───── Data provided ─────
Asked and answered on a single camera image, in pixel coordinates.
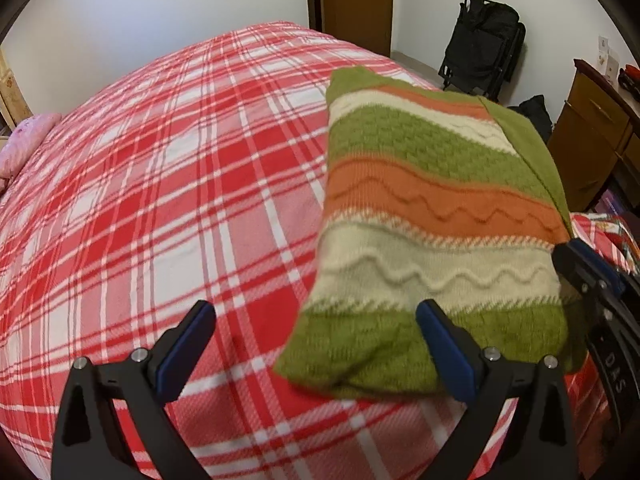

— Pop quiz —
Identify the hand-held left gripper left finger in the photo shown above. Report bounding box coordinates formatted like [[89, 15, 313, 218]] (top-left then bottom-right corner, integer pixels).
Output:
[[50, 300, 218, 480]]

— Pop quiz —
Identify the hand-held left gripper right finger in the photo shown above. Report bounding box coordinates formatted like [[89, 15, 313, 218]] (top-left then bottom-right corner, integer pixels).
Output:
[[415, 299, 581, 480]]

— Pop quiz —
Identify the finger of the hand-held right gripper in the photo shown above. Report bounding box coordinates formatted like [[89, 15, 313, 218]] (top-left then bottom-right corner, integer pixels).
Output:
[[552, 239, 627, 307]]

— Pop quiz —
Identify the green striped knit sweater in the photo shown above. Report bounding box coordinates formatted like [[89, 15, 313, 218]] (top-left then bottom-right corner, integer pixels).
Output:
[[272, 66, 588, 401]]

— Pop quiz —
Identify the floral patterned cloth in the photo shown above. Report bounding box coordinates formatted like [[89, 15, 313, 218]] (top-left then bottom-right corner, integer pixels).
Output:
[[595, 212, 640, 262]]

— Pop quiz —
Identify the brown wooden dresser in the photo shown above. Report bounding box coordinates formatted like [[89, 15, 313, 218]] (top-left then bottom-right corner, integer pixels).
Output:
[[547, 58, 640, 213]]

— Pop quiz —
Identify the red plaid blanket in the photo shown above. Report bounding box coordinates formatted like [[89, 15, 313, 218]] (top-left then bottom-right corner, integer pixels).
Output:
[[0, 21, 640, 480]]

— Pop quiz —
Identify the small black bag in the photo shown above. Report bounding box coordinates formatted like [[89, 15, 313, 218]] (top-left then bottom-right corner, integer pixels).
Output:
[[509, 93, 554, 142]]

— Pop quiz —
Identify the red item on dresser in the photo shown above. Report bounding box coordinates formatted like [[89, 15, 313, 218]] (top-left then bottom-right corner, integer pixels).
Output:
[[618, 63, 640, 92]]

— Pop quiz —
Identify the pink pillow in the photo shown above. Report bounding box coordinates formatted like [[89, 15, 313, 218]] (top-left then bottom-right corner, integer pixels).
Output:
[[0, 112, 63, 189]]

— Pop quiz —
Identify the wooden headboard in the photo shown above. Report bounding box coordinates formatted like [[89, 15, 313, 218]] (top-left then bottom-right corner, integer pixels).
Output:
[[0, 47, 32, 133]]

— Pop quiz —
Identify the brown wooden door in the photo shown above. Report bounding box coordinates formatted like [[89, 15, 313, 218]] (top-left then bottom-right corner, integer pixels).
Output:
[[305, 0, 396, 57]]

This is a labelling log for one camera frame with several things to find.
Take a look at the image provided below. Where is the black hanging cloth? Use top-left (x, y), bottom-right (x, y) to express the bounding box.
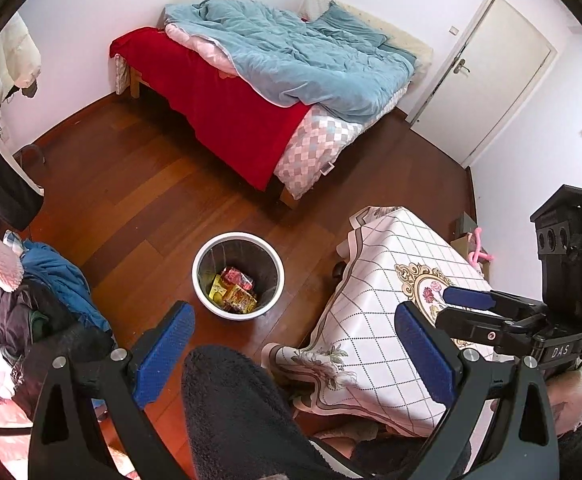
top-left (0, 127), bottom-right (46, 232)

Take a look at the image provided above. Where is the wooden bed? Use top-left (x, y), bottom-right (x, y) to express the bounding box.
top-left (110, 0), bottom-right (434, 208)

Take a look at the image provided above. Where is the light blue blanket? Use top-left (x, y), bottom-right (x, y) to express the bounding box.
top-left (165, 0), bottom-right (417, 122)

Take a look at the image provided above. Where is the pink plastic toy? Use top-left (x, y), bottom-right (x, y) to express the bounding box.
top-left (468, 227), bottom-right (498, 267)

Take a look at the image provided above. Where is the person's dark fleece leg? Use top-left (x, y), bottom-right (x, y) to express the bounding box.
top-left (181, 344), bottom-right (472, 480)

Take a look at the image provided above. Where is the white door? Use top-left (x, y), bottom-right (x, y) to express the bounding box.
top-left (410, 0), bottom-right (557, 168)

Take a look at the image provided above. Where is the yellow and orange snack packet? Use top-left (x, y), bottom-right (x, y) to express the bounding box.
top-left (223, 285), bottom-right (258, 313)

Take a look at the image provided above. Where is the person's right hand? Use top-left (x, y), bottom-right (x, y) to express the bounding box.
top-left (545, 369), bottom-right (582, 430)

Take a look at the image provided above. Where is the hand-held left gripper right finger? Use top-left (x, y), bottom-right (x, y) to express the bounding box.
top-left (393, 301), bottom-right (562, 480)

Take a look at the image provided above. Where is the white rack pole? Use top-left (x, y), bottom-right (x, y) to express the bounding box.
top-left (0, 125), bottom-right (46, 197)

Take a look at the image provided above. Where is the white checked tablecloth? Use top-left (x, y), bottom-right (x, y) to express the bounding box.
─────
Among the records above, find each line containing the string "camera" and copy it.

◆ Answer to this problem ◆
Asked and answered on a single camera image, in pixel coordinates.
This is a labelling log for one camera frame with several things to find.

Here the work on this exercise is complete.